** Task objective **
Stop after the line that contains "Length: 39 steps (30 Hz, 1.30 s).". Until then, retype each line of the entries exactly from the first one, skipping pictures.

(Items listed in a dataset)
=-=-=
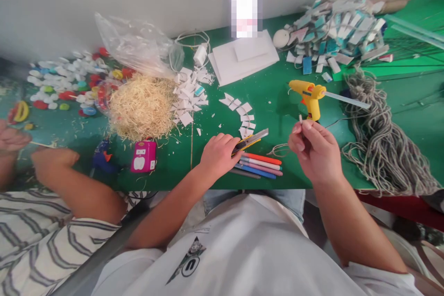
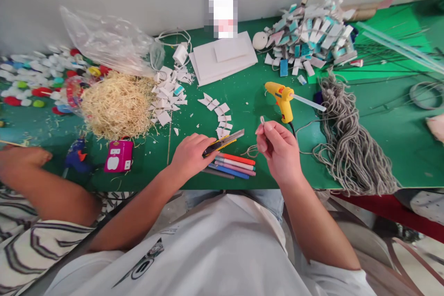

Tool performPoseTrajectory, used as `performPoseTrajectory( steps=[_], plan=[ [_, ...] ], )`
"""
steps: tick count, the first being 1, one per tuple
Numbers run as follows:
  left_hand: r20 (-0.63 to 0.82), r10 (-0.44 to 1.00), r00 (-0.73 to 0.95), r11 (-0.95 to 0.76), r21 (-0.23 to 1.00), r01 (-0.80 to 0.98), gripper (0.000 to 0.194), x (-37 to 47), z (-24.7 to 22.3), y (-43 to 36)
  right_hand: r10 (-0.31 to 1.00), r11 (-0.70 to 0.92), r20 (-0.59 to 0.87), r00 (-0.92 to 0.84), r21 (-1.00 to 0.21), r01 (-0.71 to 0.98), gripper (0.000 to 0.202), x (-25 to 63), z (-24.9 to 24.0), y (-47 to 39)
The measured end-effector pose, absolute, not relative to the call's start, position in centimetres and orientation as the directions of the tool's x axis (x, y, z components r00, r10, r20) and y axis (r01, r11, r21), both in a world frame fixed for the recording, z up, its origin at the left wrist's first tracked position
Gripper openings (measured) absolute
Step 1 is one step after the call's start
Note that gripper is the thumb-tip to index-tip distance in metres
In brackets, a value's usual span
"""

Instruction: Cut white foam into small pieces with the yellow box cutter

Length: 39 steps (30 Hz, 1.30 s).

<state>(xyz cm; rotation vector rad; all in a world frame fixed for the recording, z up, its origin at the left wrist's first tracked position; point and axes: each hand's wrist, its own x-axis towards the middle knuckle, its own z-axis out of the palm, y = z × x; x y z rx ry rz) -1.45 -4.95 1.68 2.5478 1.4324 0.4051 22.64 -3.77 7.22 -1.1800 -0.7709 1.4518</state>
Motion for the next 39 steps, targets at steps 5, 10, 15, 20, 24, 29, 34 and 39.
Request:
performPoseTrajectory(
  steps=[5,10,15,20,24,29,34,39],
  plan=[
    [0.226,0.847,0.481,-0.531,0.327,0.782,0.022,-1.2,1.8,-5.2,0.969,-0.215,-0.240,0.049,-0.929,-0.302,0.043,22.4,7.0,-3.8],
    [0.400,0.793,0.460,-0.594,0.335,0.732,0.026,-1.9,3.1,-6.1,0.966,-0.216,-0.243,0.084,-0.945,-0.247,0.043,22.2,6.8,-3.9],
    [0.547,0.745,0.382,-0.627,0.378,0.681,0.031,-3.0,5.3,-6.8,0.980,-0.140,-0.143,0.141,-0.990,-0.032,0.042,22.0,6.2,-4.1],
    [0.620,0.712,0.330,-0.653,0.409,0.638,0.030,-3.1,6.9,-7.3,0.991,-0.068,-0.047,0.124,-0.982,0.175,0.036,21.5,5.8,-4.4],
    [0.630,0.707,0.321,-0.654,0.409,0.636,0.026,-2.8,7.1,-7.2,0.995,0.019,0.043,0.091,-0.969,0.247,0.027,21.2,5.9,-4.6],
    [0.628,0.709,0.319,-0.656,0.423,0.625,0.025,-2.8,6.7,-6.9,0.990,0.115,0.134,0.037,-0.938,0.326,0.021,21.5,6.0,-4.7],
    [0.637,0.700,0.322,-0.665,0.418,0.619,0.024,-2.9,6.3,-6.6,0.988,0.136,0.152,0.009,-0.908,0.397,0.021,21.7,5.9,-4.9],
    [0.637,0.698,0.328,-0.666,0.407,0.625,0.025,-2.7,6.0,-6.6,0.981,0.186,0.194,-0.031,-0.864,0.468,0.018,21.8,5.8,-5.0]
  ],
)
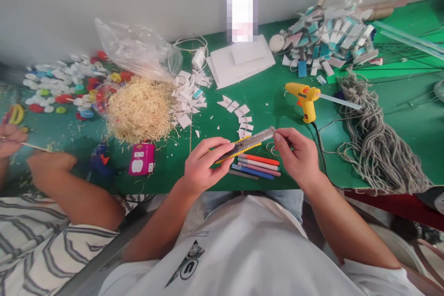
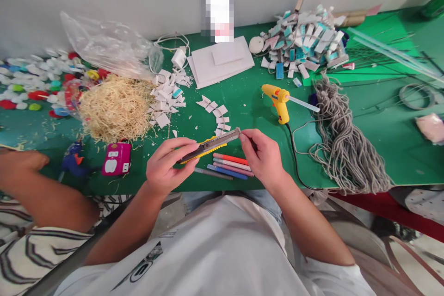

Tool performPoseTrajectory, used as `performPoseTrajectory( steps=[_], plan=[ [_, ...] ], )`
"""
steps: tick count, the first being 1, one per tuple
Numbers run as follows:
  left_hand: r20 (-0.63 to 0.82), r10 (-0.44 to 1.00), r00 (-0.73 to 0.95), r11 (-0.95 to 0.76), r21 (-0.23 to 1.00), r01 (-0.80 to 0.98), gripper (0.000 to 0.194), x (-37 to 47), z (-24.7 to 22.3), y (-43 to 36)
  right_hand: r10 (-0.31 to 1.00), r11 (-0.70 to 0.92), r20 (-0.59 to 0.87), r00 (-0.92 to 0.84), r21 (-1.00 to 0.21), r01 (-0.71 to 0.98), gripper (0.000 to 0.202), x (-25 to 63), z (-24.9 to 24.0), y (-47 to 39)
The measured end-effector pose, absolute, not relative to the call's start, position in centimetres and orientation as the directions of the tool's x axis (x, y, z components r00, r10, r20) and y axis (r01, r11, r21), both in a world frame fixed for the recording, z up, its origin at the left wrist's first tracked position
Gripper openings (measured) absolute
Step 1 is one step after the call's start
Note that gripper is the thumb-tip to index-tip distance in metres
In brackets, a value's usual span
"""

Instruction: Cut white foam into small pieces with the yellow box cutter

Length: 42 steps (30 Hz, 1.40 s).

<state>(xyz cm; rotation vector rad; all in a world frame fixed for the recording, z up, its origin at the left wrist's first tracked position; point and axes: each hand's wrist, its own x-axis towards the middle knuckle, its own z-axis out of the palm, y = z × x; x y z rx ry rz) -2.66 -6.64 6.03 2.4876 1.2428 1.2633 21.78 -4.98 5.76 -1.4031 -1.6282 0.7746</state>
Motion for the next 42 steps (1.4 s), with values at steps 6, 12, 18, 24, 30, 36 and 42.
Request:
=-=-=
** Solution for this exercise **
Tool performPoseTrajectory, used as `performPoseTrajectory( steps=[_], plan=[ [_, ...] ], )`
"""
steps: tick count, the first being 1, one per tuple
Numbers run as follows:
  left_hand: r20 (-0.63 to 0.82), r10 (-0.44 to 1.00), r00 (-0.73 to 0.95), r11 (-0.95 to 0.76), r21 (-0.23 to 1.00), r01 (-0.80 to 0.98), gripper (0.000 to 0.194), x (-37 to 47), z (-24.7 to 22.3), y (-43 to 36)
  right_hand: r10 (-0.31 to 1.00), r11 (-0.70 to 0.92), r20 (-0.59 to 0.87), r00 (-0.92 to 0.84), r21 (-1.00 to 0.21), r01 (-0.71 to 0.98), gripper (0.000 to 0.202), x (-25 to 63), z (-24.9 to 24.0), y (-47 to 39)
The measured end-effector pose, absolute, not relative to the call's start, position in centimetres and orientation as the directions of the tool's x axis (x, y, z components r00, r10, r20) and y axis (r01, r11, r21), both in a world frame fixed for the recording, z up, its origin at the left wrist's first tracked position
Gripper openings (measured) absolute
Step 1 is one step after the call's start
Note that gripper is the thumb-tip to index-tip distance in metres
In brackets, a value's usual span
"""

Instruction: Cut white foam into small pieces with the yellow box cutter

Length: 39 steps (30 Hz, 1.30 s).

The exercise contains no remaining tasks.